Often the queue is ok with people moving to get cases.

Cabin crew always get my stuff down and usually carry it to the assistance staff.

Can recommend assistance if you qualify for it by the way - they usually take you by crew gates etc so no hour long queues or missing connections.

My wheelchair once did go temporarily missing for 40 mins though.

Brainded · 19/04/2024 17:24

@planeetiquette i really don’t understand why you just didn’t let her pass and then continue on. You say it was tight etc but who died and made lord of the plane and the person who decides whether someone can fit through the aisle. If she wanted to go you should have let her and then she would be the next person’s problem.

planeetiquette · 19/04/2024 17:26

Brainded · 19/04/2024 17:24

@planeetiquette i really don’t understand why you just didn’t let her pass and then continue on. You say it was tight etc but who died and made lord of the plane and the person who decides whether someone can fit through the aisle. If she wanted to go you should have let her and then she would be the next person’s problem.

Because I didn't want her touching me and being squished for no reason?

OP posts:
Noyesnoyes · 19/04/2024 17:28

@planeetiquette if you don't like being touched, don't stand in the aisle to disembark!!

Sit yourself down and wait for the plane to empty!

I didn't want to be touched, so I stood in the aisle GrinGrinGrinGrin

planeetiquette · 19/04/2024 17:29

Noyesnoyes · 19/04/2024 17:28

@planeetiquette if you don't like being touched, don't stand in the aisle to disembark!!

Sit yourself down and wait for the plane to empty!

I didn't want to be touched, so I stood in the aisle GrinGrinGrinGrin

Do you not fly much?

OP posts:
Kissatem · 19/04/2024 17:33

YABVU OP you should have just let her through.

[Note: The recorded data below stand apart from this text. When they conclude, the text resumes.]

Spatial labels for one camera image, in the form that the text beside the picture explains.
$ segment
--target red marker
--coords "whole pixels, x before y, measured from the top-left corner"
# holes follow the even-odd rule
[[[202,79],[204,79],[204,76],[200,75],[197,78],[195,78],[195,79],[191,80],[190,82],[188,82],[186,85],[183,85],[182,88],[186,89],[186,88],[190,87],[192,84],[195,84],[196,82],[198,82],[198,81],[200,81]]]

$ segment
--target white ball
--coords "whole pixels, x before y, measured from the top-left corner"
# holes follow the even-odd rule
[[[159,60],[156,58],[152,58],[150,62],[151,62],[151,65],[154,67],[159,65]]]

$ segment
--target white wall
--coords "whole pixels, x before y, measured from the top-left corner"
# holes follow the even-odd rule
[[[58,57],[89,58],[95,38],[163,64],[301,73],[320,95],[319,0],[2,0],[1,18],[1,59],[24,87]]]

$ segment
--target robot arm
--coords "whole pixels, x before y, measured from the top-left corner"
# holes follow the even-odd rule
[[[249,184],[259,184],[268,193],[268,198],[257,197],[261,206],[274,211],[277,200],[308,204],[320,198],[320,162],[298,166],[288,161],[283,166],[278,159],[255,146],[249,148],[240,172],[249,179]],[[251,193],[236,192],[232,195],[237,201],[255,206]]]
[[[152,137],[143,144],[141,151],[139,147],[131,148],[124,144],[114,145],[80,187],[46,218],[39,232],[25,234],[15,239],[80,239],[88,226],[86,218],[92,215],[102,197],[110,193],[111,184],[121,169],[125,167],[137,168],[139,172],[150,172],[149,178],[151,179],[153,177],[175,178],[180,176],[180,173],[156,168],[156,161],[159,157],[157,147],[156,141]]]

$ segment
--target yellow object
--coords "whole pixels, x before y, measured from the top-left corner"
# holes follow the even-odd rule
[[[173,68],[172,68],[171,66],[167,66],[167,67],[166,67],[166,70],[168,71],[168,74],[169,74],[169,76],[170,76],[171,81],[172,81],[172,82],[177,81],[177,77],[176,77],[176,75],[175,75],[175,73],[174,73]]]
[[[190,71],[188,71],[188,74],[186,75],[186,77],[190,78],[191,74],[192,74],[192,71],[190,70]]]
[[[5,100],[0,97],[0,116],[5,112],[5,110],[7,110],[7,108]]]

The likelihood is she'd have gotten stuck at the back which benefits you anyway as there'd be one less person in front of you.
You missed an opportunity here

Noyesnoyes · 19/04/2024 17:34

@planeetiquette last year about 10 flights, this year so far 4?

Is that much?

I think so, but you're obviously plane etiquette police and as good as a pilot in terms of flight hours.

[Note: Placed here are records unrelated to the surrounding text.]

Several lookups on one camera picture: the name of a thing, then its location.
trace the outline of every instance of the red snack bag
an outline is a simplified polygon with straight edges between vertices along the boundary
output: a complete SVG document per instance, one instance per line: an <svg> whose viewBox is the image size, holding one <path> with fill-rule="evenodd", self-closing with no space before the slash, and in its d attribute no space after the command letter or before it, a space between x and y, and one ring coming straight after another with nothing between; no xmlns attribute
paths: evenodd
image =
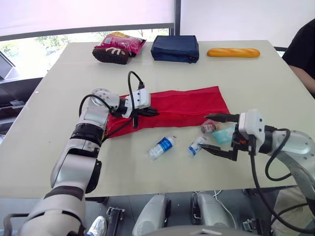
<svg viewBox="0 0 315 236"><path fill-rule="evenodd" d="M135 57L140 52L145 42L146 40L142 38L135 38L120 32L113 32L107 35L103 41L94 48L121 48L128 50L131 57Z"/></svg>

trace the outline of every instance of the white wall
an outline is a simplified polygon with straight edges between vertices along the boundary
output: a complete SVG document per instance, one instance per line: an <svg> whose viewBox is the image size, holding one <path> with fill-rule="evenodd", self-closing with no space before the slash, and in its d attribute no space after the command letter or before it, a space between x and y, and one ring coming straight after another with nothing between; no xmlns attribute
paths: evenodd
<svg viewBox="0 0 315 236"><path fill-rule="evenodd" d="M315 0L182 0L181 35L197 40L267 39L288 47L315 17Z"/></svg>

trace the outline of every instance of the baguette
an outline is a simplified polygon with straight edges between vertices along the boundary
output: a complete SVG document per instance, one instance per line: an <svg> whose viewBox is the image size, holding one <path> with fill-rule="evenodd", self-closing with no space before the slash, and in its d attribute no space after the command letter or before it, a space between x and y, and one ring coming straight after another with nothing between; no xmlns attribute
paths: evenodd
<svg viewBox="0 0 315 236"><path fill-rule="evenodd" d="M209 57L240 57L256 58L260 56L260 51L255 48L212 48L208 50Z"/></svg>

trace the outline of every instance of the navy blue bag
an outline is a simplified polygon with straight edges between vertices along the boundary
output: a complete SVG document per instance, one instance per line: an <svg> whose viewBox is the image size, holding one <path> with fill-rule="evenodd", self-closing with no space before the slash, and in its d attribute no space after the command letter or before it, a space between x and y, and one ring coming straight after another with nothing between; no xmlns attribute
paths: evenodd
<svg viewBox="0 0 315 236"><path fill-rule="evenodd" d="M199 47L194 35L157 36L151 48L154 60L196 63Z"/></svg>

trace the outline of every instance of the white sneaker
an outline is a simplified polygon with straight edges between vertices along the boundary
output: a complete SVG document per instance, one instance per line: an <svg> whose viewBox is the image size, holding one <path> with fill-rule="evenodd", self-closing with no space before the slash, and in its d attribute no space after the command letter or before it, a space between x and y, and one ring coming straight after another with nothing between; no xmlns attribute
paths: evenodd
<svg viewBox="0 0 315 236"><path fill-rule="evenodd" d="M98 216L91 225L87 236L105 236L107 231L107 222L105 217Z"/></svg>

But you are still wrong and condescending and deserved what you got.

Noyesnoyes · 19/04/2024 17:36

@planeetiquette I love the term "being squished" like you were some sort of little insect!

GrinGrinGrin

Miyagi99 · 19/04/2024 17:40

Weighnow · 19/04/2024 14:36

I don't understand why anyone gets up until the doors are open. Then filter from the front/back and it's all calm and efficient. Your connection can't be that tight.

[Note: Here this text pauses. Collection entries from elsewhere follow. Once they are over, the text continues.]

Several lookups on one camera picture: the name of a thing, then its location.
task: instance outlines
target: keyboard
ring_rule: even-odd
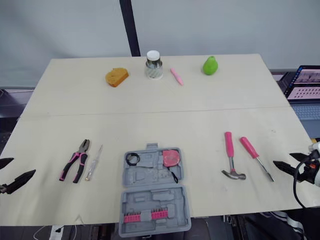
[[[320,120],[320,105],[292,106],[300,120]]]

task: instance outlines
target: green pear
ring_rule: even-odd
[[[208,57],[208,59],[203,64],[203,72],[207,75],[214,74],[218,69],[218,63],[214,56]]]

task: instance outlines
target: screwdriver
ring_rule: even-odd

20 min in Qatar, I had to run!

RallySooney · 19/04/2024 17:41

This reply has been deleted

Message deleted by MNHQ. Here's a link to our Talk Guidelines.

planeetiquette · 19/04/2024 17:41

Noyesnoyes · 19/04/2024 17:34

@planeetiquette last year about 10 flights, this year so far 4?

Is that much?

I think so, but you're obviously plane etiquette police and as good as a pilot in terms of flight hours.

But you are still wrong and condescending and deserved what you got.

Ok, so you'll know don't normally touch other people (other than the odd elbow jutting out) just going through the aisle.

OP posts:
Auburngal · 19/04/2024 17:44

One thing I do not get is as soon as the plane lands, people unbuckle their belts and get their luggage from the overhead lockers.

I remember one bloke who did that. As he was first on the shuttle bus between plane and terminal - he was the last to get off it. I was about 60-70 places in front of him in passport control as one of the last to leave plane, one of the last to get onto the bus.

Karma for those who are impatient.

Panda89 · 19/04/2024 17:45

I think I would have squeezed as close to the seats as I could to let her get past (and inevitably stuck further down)

This has reminded mw of my favourite plane gripe which is people who put their handbags in the overhead lockers!

rookiemere · 19/04/2024 17:46

With your updates OP, you're definitely being unreasonable. I get you were stressed about making your connection, but being squashed for a few seconds is hardly a major inconvenience.

I wonder if it was how she asked that was the problem, My Dcousins live in US and to me sometimes they sound a bit overly direct and bossy ( one of them in particular Grin) but I think it's just a cultural thing.